As part of our Edwardian studies, we have been learning about cartoonist Winsor McCay. McCay was the first artist to have had a comic strip printed in a newspaper. He is best known for his Little Nemo comic strip (1905–14; 1924–26) and his Gertie the Dinosaur animation (1914). Our focus for this study was the process of creating cartoon strip.
Winsor McCay Resources
I began with a film from YouTube:
After watching this, the children read the following books:
The first was disappointing in so far as it only detailed Winsor McCay’s childhood. It was very, very detailed, but did not contain interesting enough information about McCay. Fortunately, there are lots of biographies online, so we used those instead. The second book was a book full of comics in the style of Winsor McCay, about his original character, Little Nemo. The girls really enjoyed this book, and it was a great introduction to comic strips as a genre of art.

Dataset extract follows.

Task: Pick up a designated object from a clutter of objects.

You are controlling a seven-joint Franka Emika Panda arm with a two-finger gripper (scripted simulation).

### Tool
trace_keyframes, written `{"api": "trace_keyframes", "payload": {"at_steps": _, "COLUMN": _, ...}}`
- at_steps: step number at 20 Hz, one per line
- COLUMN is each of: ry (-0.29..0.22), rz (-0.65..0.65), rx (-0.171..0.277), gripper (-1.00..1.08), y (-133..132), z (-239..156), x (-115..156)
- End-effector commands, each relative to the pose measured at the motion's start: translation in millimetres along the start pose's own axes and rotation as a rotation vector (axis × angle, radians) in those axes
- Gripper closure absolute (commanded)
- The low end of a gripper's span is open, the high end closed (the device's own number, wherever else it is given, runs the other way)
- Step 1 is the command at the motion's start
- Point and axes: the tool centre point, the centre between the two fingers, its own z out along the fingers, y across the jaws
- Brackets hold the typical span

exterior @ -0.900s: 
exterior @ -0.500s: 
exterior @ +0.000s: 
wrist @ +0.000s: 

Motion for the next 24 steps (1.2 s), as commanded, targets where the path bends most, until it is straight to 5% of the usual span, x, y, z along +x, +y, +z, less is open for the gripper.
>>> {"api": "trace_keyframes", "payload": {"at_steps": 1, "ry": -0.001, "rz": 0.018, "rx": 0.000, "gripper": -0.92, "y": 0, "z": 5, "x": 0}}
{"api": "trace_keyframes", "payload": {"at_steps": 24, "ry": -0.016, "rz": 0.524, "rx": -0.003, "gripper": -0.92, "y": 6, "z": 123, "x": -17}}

Learning About Comic Making in the Style of Winsor McCay
As one of our main goals is to create an Edwardian Newspaper, the girls took an in depth look into how cartoons are created. They would eventually be making their own comic strips to go into their Edwardian Newspaper. The girls worked their way through the following book, one double page at a time:
My girls completed every single activity in the book. The first half of the activities took the girls through the whole process from start to finish of creating a comic strip. This included making up the characters, drawing them, how to draw action drawings, as well as including speech and sound effects. The second half of the book included comic strip story prompts which the girls took and used to design their own comic stories:
Creating a Full Comic Strip for Our Newspaper
They then tried to emulate Cartoonist Winsor McCay by creating their own comic strip, which we stuck into the newspaper:
I photocopied a whole critical analysis of Little Nemo in Slumberland (July 26, 1908) and read it to the girls. To be honest it was more information than they needed or even fully understood. But I believe Becs will probably go to art uni when she is older, so I thought it would be a good introduction to the idea of art analysis. Along with an article on Women’s Suffrage, I added this Winsor McCay critical essay to our newspaper with Abs’ cartoon on it…
…and also (as it was quite long) continued it onto the next page:
I finished off Rebecca’s cartoon page with an excerpt of Robert Scott’s diary of his last few days. We are learning about the Antarctic explorers around in the early twentieth century as part of our Edwardian studies:
This was a really productive study, which we did daily over many weeks. We will possibly be extending it to cover McCay’s simple animations which were created in the second decade of the twentieth century.